Filter the entries down to the lines holding "camera", then copy those lines.
Exercise data Block Start
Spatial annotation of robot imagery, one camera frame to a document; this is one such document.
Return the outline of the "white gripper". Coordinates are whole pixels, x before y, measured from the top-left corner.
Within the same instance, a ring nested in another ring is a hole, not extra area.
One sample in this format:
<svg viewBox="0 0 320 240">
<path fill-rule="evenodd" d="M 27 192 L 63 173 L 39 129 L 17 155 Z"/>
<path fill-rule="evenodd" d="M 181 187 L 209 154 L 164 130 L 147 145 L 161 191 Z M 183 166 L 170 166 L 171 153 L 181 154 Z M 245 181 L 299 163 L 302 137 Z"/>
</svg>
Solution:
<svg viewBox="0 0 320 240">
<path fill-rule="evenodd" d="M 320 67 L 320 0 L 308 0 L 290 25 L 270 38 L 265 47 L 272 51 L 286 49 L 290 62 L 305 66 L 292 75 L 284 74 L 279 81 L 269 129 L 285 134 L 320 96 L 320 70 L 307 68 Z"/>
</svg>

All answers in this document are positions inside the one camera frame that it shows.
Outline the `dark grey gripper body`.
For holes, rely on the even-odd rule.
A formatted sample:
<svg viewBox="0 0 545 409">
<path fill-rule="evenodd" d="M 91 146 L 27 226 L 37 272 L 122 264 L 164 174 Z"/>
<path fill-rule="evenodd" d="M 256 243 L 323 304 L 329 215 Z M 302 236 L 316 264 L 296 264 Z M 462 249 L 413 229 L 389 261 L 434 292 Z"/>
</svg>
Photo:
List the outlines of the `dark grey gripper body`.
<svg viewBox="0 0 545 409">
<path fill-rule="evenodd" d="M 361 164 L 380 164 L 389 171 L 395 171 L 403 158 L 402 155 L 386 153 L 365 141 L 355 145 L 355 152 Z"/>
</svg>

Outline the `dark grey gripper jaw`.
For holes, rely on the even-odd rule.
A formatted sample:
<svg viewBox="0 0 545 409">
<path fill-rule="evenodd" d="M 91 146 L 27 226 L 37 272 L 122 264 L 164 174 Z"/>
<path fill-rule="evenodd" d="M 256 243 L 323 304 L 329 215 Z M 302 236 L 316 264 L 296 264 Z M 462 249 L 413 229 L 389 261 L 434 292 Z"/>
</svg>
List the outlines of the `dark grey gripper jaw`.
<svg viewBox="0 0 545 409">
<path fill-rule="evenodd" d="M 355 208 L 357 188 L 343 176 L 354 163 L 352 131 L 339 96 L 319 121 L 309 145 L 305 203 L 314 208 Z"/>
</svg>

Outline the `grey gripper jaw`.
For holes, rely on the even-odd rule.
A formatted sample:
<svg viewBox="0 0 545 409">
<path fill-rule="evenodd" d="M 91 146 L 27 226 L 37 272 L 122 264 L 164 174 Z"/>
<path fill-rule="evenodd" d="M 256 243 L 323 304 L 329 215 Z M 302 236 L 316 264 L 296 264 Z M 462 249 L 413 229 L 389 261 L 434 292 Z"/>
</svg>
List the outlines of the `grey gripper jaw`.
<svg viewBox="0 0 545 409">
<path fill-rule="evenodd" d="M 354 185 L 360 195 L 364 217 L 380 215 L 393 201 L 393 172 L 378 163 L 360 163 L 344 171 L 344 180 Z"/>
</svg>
Exercise data Block End
Answer to this exercise:
Spatial annotation of robot imagery, one camera frame to a document; this is one such document.
All answers in this document are positions inside the one camera frame that it shows.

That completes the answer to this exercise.